You can find the software at <http://www.opencall.org>. It currently consists of two parts:
The main part is spandsp, a DSP library for telephony at 8000 samples per second. This contains a number of functions. Some are complete, and some are works in progress. The FAX facility is part of this library. The FAX facility consists of implementations of V.21 (complete, but not optimised for speed), V.29 (functional, but not optimised for speed or bad lines), V.27ter (only the tx side is anything like complete), T.30 - the fax protocol (somewhat messy, and still in need of work to make it robust), and T.4 (fax compression). The T.4 handling makes use of libtiff, so you will need libtiff installed on a machine to use spandsp. You will also need libxml2 - the FAX facility doesn't use it, but some other parts of spandsp do.
The other part is a pair of very elementary demonstration apps for Asterisk, similar to the record and play apps, but for fax TIFF files. Why TIFF? TIFF is *the* standard for computer fax. Few other graphics file formats allow for multi-page documents. Apart from some dumb proprietary file formats (e.g. WinFAX) from the early 90s, I've never seen computer fax handled in any other way. If someone would like to adapt the Asterisk voicemail2 app to turn received faxes into attached e-mails, this would be a good thing. :-)
I have only implemented the early features of the FAX standards, where any patents have long since expired. If you look at the ITU's patent declaration database you will see a long list of patent claims against the fax standards. Note these apply to features added during the life of the standards, and most apply to things like colour fax, which few people use. The basic 9600bps V.29 fax spec. is more than 20 years old, so no patents can still be in force for these original features. Is this limiting? Not really. Only a small percentage of fax machines seem to support many of the newer features. Only a few simple to implement things, like super-fine mode, have been added to most machines.

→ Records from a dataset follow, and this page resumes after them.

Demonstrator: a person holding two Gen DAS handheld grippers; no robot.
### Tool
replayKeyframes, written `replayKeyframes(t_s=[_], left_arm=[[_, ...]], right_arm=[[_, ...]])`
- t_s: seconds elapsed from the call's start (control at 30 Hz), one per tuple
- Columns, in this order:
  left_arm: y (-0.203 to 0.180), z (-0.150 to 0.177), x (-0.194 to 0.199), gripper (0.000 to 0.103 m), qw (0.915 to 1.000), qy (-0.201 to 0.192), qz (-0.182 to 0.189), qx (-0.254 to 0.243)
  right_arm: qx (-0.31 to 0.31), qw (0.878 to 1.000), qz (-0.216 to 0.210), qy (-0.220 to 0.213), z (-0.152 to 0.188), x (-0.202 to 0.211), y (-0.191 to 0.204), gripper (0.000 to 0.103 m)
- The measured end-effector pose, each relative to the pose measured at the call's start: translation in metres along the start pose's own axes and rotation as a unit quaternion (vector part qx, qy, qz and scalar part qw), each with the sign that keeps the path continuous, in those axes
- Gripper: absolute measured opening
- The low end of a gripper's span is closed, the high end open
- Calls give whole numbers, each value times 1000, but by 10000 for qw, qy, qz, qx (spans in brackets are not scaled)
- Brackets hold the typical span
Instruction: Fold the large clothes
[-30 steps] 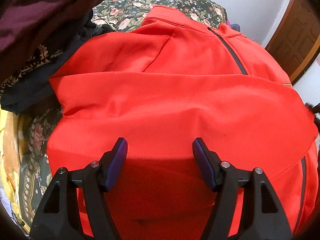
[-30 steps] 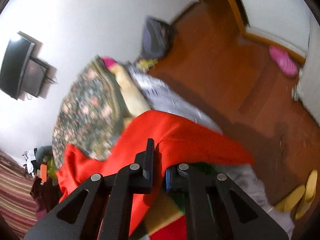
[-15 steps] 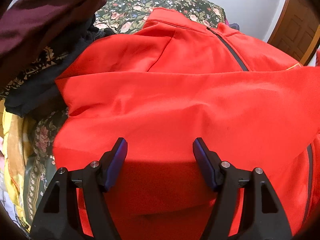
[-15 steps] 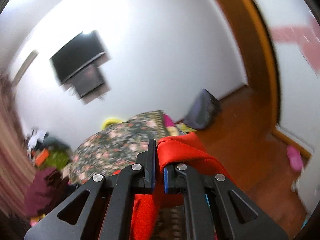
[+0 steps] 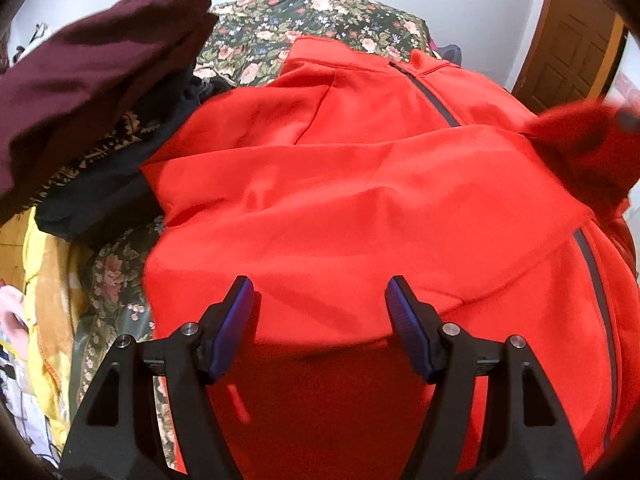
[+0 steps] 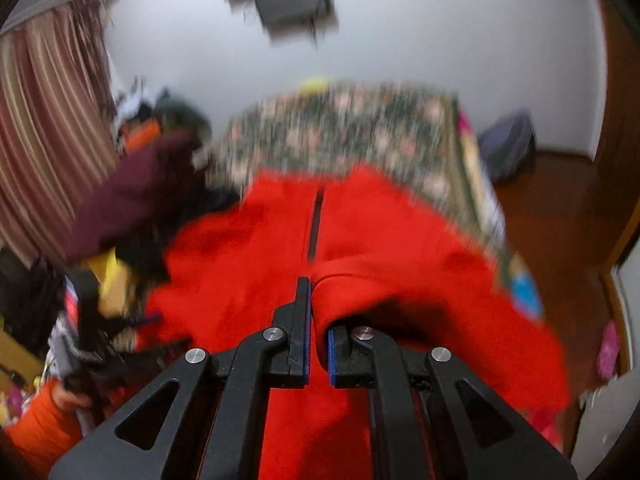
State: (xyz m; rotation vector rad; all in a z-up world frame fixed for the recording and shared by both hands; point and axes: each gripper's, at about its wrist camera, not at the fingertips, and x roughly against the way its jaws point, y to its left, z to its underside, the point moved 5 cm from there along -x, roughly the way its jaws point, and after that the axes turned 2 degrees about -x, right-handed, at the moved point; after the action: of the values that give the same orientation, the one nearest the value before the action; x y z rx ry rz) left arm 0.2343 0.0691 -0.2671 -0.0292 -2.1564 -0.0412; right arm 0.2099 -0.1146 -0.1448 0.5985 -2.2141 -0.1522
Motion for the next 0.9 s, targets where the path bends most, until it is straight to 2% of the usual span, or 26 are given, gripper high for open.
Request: replayKeyframes(t_s=[0.1, 0.27, 0.33, 0.43, 0.53, 0.67, 0.77, 0.9], left_arm=[[-3, 3, 9, 68, 9998, -75, -44, -155], [-14, 5, 19, 68, 9990, -182, -66, -394], [-19, 3, 20, 68, 9989, -201, -43, -418], [-24, 0, 24, 68, 9987, -248, -20, -436], [-30, -4, 27, 68, 9985, -313, 15, -454], [-37, -10, 31, 68, 9980, -397, 14, -494], [-40, -12, 31, 68, 9980, -412, 32, -470], [-44, -14, 27, 68, 9983, -372, 18, -442]], right_arm=[[-158, 9985, -9, 523, 19, -28, -5, 5], [-215, 9964, -114, 815, 25, -16, -8, 7], [-205, 9947, -119, 996, 26, -7, -11, 22], [-120, 9964, -64, 839, 30, 13, -10, 40], [-166, 9983, 13, 566, 34, 34, -19, 43], [-707, 9971, 169, 219, 39, 58, -47, 43], [-1556, 9871, 368, -27, 44, 69, -88, 43], [-2608, 9633, 609, -175, 53, 66, -136, 43]])
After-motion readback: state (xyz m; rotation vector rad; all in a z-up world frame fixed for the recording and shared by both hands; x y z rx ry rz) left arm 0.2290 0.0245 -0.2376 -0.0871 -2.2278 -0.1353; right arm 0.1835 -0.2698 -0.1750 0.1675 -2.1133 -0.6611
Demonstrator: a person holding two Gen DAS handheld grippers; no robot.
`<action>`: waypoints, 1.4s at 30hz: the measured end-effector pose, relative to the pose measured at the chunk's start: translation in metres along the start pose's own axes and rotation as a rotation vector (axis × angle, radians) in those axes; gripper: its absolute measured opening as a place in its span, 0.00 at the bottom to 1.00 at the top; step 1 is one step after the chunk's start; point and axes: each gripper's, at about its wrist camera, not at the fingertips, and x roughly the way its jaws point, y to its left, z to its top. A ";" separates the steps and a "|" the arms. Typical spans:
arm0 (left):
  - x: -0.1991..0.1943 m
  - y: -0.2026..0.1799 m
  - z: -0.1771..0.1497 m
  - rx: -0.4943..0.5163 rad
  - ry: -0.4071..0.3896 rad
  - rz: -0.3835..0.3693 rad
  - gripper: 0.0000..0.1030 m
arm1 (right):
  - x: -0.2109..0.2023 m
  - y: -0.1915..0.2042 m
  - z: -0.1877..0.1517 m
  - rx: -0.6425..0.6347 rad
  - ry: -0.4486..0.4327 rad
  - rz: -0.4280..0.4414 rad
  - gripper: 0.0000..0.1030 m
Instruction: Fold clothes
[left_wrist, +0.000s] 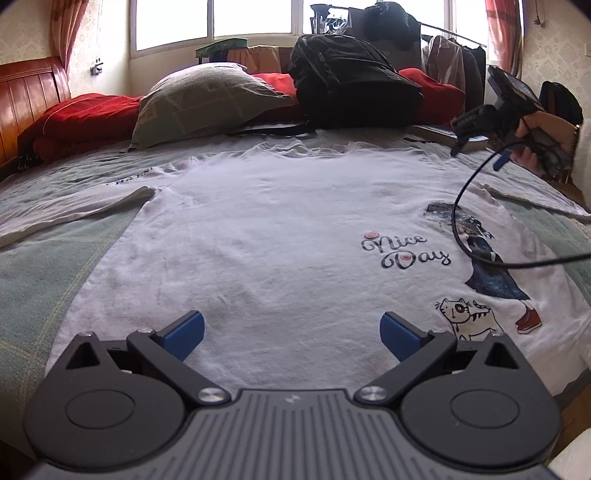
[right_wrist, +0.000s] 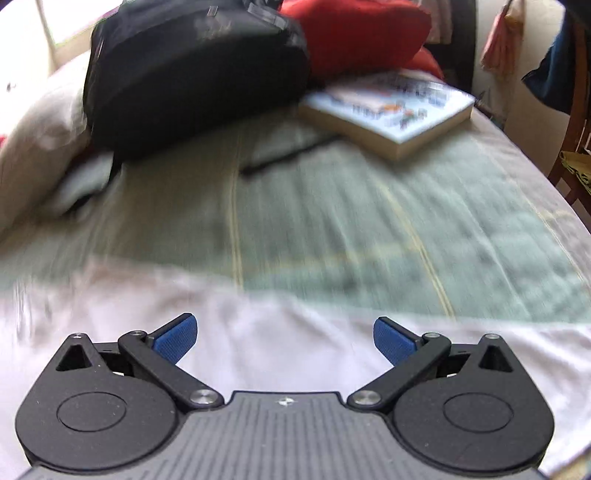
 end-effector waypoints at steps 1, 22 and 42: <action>0.000 -0.001 0.000 0.002 0.002 0.000 0.98 | 0.001 0.000 -0.007 -0.020 0.022 -0.016 1.00; -0.014 -0.023 0.003 0.065 -0.033 -0.014 0.98 | -0.017 -0.065 -0.042 0.035 -0.025 -0.012 1.00; -0.006 -0.015 -0.006 -0.015 0.038 0.005 0.98 | -0.079 -0.052 -0.084 -0.032 -0.136 0.168 1.00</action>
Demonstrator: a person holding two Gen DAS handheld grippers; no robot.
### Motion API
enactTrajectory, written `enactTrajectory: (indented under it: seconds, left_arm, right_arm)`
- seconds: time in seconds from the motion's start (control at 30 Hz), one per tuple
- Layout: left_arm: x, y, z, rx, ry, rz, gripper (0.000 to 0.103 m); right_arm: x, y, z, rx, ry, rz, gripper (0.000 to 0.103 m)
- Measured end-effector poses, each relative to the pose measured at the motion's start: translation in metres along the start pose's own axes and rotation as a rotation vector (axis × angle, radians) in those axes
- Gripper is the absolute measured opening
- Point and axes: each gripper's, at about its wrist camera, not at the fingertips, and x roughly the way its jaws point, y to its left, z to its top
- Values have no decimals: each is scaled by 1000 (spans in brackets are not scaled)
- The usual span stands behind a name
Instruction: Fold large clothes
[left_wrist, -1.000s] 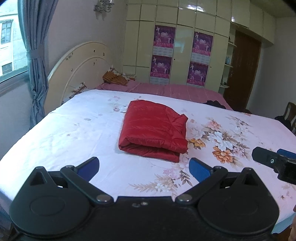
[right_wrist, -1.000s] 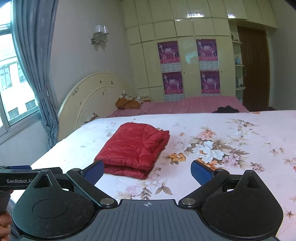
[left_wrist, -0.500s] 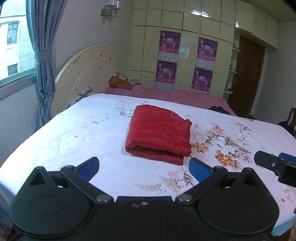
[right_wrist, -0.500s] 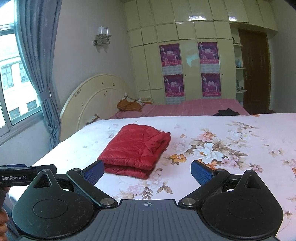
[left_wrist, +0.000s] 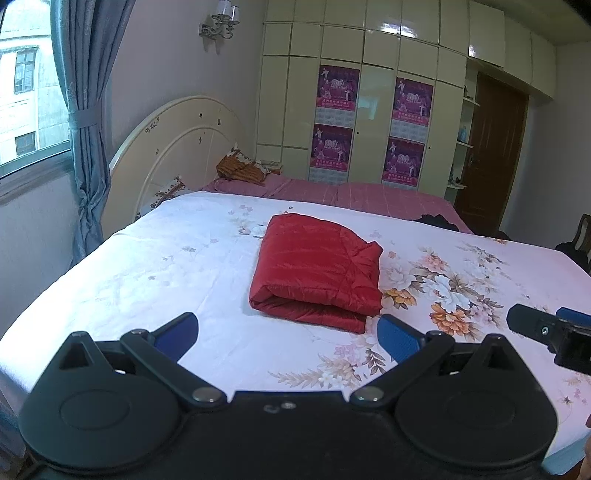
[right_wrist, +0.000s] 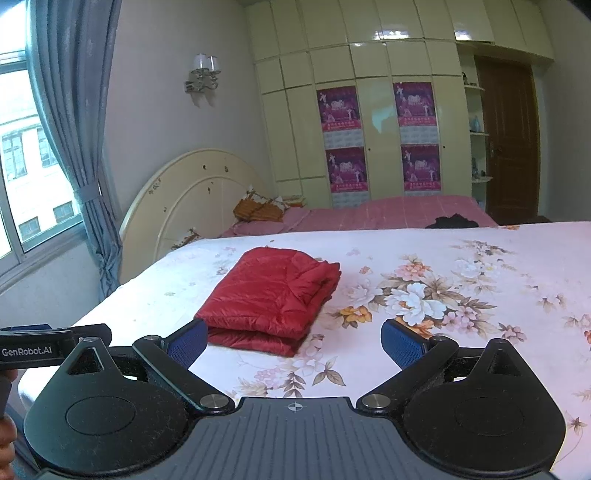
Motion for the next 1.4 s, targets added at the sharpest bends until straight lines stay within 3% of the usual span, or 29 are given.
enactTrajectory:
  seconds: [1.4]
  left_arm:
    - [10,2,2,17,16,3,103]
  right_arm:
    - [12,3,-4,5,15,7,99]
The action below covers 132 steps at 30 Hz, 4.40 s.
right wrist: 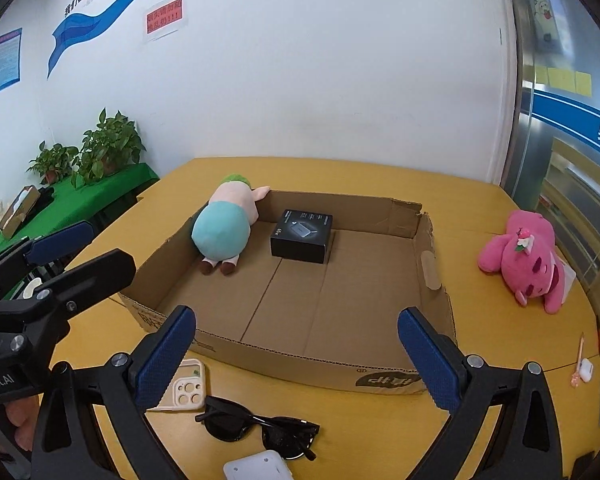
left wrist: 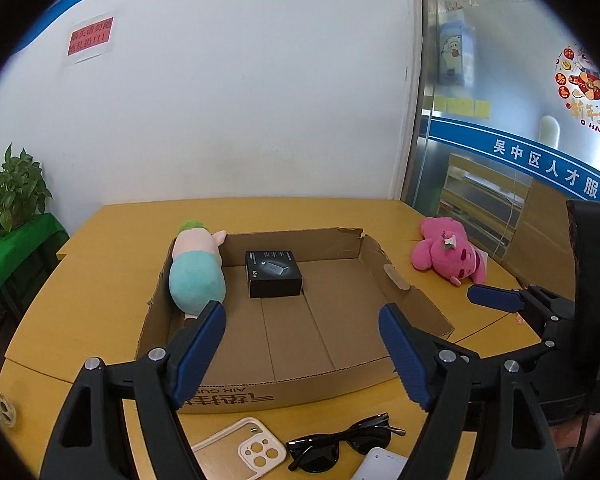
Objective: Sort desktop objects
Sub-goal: 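Withdraw both grippers from the box toward the white power bank, then close the right gripper on the white power bank, then lift the power bank with the right gripper and carry it over the box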
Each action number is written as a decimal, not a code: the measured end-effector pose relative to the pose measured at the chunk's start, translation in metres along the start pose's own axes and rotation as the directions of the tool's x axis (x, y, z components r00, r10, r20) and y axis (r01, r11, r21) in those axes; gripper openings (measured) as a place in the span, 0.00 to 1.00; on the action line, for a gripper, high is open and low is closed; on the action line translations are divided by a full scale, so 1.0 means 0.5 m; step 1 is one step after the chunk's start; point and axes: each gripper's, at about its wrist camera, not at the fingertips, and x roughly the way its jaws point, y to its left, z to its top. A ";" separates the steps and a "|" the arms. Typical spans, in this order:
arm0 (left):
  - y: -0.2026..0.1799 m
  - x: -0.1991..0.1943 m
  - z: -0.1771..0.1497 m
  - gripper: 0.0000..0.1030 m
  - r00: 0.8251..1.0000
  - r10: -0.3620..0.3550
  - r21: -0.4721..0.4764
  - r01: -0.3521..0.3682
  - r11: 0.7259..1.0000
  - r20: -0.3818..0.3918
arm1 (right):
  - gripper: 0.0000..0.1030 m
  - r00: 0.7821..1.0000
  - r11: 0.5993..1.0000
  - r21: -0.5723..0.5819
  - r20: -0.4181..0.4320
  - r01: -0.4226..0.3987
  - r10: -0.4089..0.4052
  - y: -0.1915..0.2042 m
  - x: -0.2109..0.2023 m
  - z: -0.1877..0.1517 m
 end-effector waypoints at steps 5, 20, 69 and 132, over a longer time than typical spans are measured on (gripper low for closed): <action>-0.010 -0.006 -0.008 0.77 1.000 0.012 -0.004 -0.012 1.000 0.013 | 1.00 1.000 1.000 0.003 0.011 0.008 -0.008 -0.007 -0.014 -0.006; -0.024 0.021 -0.033 0.77 0.999 0.037 0.000 -0.037 0.999 -0.026 | 1.00 1.000 1.000 0.010 -0.004 -0.006 0.006 -0.027 -0.006 -0.027; 0.102 0.105 -0.326 0.77 0.866 -0.241 -0.301 0.111 0.947 -0.438 | 0.98 0.861 0.961 0.033 -0.437 -0.276 0.262 0.010 0.104 -0.379; -0.046 0.117 -0.004 0.26 0.815 -0.489 -0.126 0.474 0.871 -0.311 | 0.68 0.991 0.989 -0.077 0.024 -0.126 0.128 0.003 -0.031 -0.088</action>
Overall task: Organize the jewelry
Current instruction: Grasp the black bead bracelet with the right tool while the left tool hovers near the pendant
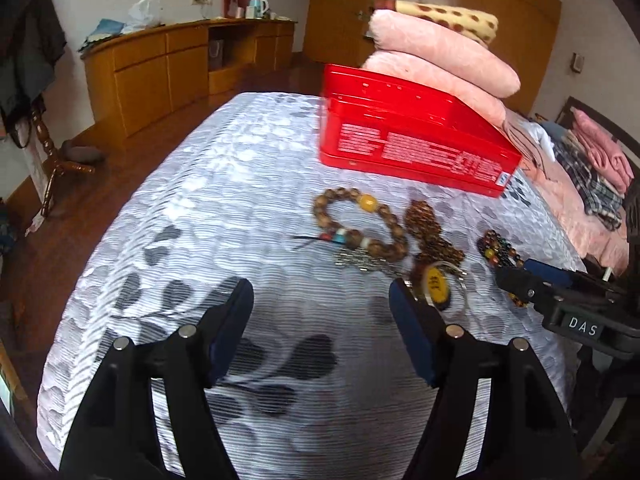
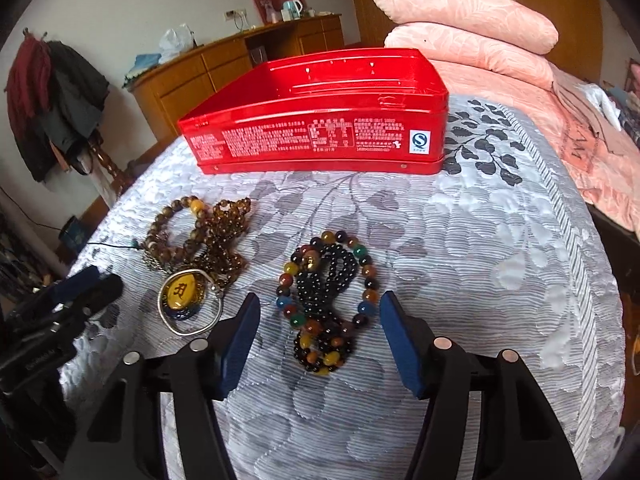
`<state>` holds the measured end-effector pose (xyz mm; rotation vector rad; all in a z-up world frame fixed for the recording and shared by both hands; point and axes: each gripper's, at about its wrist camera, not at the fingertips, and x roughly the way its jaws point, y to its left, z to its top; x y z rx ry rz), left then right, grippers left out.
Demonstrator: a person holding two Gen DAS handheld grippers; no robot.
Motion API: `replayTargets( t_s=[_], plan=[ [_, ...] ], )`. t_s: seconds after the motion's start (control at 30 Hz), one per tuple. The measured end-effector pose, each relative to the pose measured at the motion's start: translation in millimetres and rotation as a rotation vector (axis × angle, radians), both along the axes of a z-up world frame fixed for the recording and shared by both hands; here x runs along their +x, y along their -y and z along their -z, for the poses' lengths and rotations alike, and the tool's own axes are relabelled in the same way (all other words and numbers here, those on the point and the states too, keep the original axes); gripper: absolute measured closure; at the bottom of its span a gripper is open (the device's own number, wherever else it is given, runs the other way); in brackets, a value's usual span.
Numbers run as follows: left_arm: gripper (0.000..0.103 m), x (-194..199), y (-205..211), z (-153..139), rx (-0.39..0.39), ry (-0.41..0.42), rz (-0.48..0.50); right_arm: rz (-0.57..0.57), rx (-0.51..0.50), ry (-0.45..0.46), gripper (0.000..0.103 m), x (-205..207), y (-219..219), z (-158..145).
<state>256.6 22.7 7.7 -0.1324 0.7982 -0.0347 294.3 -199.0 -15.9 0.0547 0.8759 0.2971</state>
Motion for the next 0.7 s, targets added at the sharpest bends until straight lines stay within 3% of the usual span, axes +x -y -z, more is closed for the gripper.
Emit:
replayTargets(
  t_s=[0.13,0.37,0.7],
  plan=[
    [0.032,-1,-7,2,-0.013,-0.002,-0.003,0.007,0.0,-0.002,0.043,-8,4,0],
    [0.032,1,0,4,-0.014,-0.006,0.035,0.012,-0.01,0.003,0.076,-11,7,0],
    [0.029,3,-1,8,-0.02,-0.019,0.033,-0.014,0.041,0.01,0.081,-22,13,-7]
  ],
)
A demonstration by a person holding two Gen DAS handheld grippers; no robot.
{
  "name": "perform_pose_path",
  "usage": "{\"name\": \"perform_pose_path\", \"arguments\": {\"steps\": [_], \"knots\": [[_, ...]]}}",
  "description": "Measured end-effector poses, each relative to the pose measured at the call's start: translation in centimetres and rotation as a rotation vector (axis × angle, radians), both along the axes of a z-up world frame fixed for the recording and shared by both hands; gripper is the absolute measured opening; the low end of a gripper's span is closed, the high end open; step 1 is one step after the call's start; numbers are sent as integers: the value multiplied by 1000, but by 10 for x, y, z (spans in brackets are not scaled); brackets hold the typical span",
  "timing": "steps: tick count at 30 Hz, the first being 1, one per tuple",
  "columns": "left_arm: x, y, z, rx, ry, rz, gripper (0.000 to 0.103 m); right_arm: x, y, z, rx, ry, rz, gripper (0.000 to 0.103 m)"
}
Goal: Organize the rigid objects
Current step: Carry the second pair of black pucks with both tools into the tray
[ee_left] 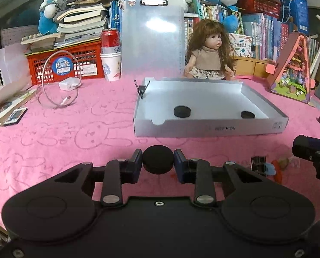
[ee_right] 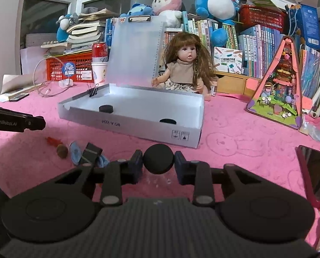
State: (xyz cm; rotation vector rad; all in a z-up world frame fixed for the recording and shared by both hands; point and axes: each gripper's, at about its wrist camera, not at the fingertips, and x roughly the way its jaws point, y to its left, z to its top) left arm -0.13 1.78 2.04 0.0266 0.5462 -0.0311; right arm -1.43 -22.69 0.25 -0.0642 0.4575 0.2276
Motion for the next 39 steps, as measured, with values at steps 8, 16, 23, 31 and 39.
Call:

The files for spandsp all say GPL. I have given an additional disclaimer to Digium, so the code can be merged into Asterisk, once it is a bit more polished and stable. In the meantime it is easy to use as an external library.
If it doesn't work for you, don't be too surprised. Feed back anything you find, and lets try to make things better. I suspect, from experience and things I have read on the web, that a lot of fax machines do not follow the standards very well. In that case, a number of tweaks are probably needed before this new software is adequately tolerant of the behaviour of real world machines.